[Exercise details]
Examine each line of the data. Copy those that contain the string "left".

[Given material]
--- START ---

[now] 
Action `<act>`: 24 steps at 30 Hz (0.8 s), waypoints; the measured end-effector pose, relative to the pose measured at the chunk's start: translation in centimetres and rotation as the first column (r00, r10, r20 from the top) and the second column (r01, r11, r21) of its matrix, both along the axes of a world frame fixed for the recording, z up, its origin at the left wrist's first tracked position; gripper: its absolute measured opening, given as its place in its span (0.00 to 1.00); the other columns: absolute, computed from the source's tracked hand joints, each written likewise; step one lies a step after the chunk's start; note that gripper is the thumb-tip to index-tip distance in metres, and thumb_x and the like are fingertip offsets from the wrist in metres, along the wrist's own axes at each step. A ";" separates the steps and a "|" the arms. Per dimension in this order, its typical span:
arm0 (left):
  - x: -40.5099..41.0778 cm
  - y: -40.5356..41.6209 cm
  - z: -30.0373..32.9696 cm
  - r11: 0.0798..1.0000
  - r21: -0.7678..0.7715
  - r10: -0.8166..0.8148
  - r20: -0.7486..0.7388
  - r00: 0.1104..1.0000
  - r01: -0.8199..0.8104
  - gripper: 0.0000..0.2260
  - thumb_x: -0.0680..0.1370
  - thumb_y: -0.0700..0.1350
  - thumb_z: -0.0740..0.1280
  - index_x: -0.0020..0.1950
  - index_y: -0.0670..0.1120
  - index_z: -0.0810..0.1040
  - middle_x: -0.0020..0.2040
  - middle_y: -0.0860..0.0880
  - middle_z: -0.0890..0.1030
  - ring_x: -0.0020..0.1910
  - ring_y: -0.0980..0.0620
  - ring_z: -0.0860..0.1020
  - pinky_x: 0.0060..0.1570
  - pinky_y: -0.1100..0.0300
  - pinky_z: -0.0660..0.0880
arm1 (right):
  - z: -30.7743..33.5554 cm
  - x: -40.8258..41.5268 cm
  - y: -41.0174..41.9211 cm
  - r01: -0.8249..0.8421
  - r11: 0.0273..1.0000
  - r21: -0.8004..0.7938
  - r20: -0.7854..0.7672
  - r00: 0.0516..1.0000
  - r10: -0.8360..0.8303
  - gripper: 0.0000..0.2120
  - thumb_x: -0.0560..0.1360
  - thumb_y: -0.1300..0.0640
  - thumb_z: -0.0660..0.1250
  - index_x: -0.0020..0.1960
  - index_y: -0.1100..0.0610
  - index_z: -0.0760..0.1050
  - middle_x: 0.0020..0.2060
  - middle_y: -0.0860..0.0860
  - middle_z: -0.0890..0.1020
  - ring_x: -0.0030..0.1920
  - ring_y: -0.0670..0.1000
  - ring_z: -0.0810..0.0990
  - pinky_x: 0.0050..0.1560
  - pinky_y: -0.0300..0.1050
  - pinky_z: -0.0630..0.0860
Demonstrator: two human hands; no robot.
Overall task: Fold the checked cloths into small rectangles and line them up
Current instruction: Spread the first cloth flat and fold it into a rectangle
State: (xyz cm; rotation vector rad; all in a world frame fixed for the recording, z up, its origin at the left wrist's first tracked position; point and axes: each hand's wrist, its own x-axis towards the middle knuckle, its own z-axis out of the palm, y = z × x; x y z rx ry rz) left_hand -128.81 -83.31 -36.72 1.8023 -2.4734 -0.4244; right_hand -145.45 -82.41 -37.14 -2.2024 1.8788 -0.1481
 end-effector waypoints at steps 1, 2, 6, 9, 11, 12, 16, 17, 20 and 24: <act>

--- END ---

[Your response]
Action `<act>`: 24 steps at 30 Hz (0.8 s), waypoints; the measured end-effector pose, relative to the pose measured at the chunk's start: translation in centimetres and rotation as the first column (r00, r10, r20 from the top) and the second column (r01, r11, r21) of its matrix, both along the axes of a world frame fixed for the recording, z up, its origin at the left wrist's first tracked position; gripper: its absolute measured opening, given as its place in its span (0.00 to 1.00); the other columns: absolute, computed from the source's tracked hand joints, each written likewise; step one lies a step after the chunk's start; note that gripper is the thumb-tip to index-tip distance in metres, and thumb_x and the like are fingertip offsets from the wrist in metres, along the wrist's own axes at each step. A ";" separates the steps and a "|" the arms. Per dimension in this order, its typical span:
arm0 (left):
State: (xyz cm; rotation vector rad; all in a world frame fixed for the recording, z up, its origin at the left wrist's first tracked position; point and axes: each hand's wrist, its own x-axis towards the middle knuckle, its own z-axis out of the palm, y = z × x; x y z rx ry rz) left_hand -128.81 -83.31 -36.72 1.8023 -2.4734 -0.4244; right_hand -145.45 -82.41 -37.14 -2.2024 1.8788 -0.1481

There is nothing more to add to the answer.